Frau Eilers habe gesagt, das Thesenpapier enthalte keine Antworten und keine Lösungen. Dies könne die Verwaltung noch nicht leisten, da zunächst ein Auftrag des Rates benötigt werde. Danach könne zu einzelnen Dingen Vorschläge und Lösungen vorgelegt werden.

 

Bezüglich der interkommunalen Zusammenarbeit erörtert er, dass die umlegenden Gebietskörperschaften bei der Kunsthalle einen Beitrag geleistet hätten. Darüber hinaus werde dies aus seiner Sicht nicht möglich sein. Finanzielle Unterstützung aus den umliegenden Gebietskörperschaften zur Emder Kultur halte er für ausgesprochen schwierig.

 

Rat und Verwaltung würden seines Erachtens bei der Steuerungsfunktion eine Einheit darstellen, da die Verwaltung an der Stelle immer im Auftrag der Entscheidungen des Rates tätig werde.

 

Herr Züchner meint, grundsätzlich gehe man davon aus, dass sich die Verhältnisse der Sozialisation von Menschen kaum ändern würden. Dies erlebe er im Bereich des Schachs, für den er früher zuständig gewesen sei. Vor einigen Jahren sei noch ernsthaft trainiert worden. Mittlerweile werde seines Erachtens nur noch gespielt. Die Arbeit der Volkshochschule sowie der Musikschule schätze er daher sehr, da dort gelegentlich in Sinne von Kultur ernsthaft gearbeitet werde. Im Bereich des Schachs würden im Augenblick viele Vereine geschlossen, da kaum jemand bereit sei, sich ernsthaft anzustrengen. Bei der neuen Steuerung sollte dieser Punkt ebenfalls bedacht werden. In Zukunft werde es ansonsten keine Mannschaftskämpfe mehr geben.

 

Herr Strelow meint, der Ausschuss sowie die Politik könne erwarten, dass die einzelnen Dinge nochmal transparent dargestellt werden. Insbesondere die Auswirkungen auf die einzelnen Institutionen sollte den Entscheidungsträgern besser dargelegt werden. Im Thesenpapier sei dies zum Teil sehr schwammig formuliert.
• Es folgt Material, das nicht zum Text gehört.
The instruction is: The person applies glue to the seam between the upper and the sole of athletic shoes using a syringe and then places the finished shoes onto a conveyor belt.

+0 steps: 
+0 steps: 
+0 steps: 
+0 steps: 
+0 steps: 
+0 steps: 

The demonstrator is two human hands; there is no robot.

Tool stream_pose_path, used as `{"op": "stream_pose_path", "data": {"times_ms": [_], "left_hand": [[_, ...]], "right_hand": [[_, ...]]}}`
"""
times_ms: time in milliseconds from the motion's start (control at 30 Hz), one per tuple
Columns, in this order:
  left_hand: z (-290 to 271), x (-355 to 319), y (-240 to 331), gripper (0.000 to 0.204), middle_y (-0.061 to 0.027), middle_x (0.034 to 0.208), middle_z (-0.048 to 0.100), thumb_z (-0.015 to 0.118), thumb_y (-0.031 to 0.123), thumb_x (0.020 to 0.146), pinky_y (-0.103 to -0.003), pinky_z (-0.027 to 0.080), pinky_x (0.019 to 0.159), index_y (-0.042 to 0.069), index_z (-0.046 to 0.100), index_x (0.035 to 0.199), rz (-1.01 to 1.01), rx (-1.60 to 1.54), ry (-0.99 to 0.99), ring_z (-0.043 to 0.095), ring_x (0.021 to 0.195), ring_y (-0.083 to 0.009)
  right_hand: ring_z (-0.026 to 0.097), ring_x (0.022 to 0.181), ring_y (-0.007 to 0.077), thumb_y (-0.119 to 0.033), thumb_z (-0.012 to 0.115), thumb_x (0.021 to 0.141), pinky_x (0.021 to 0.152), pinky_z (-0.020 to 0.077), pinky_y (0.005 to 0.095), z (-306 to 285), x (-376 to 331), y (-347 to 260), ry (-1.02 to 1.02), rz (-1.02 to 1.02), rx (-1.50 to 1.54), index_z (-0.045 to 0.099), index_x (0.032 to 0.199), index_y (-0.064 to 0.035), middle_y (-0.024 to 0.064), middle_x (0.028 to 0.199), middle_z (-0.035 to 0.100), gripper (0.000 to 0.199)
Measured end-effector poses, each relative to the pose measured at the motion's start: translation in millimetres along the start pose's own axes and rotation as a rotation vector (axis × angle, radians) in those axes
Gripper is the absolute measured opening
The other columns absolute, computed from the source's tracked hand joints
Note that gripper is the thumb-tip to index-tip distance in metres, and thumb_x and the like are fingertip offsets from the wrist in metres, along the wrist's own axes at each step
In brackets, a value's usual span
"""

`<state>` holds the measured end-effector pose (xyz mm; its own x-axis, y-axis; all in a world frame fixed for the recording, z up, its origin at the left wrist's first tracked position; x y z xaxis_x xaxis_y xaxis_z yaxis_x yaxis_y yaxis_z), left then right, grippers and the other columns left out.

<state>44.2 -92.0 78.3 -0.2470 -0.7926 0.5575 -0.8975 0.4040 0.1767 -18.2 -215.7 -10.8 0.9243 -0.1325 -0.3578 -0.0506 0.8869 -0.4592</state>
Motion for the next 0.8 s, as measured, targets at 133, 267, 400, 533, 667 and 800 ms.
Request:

Aus diesem Grund würde er es begrüßen, wenn die jeweiligen Einrichtungen nochmal eine Beurteilung abgeben würden.

 

Herr Haase stellt fest, alle Fraktionen hätten die Beratung in den Fraktionen gefordert. Diesen könnte nicht vorgegeben werden, welche Personen sie sich zur Information einladen. Sollten im Ausschuss für Kultur und Erwachsenenbildung ergänzend die einzelnen Institutionen zu den Aussagen des Thesenpapiers gehört werden, werde von städtischen Angestellten im Zweifel jedoch die städtische Meinung erörtert.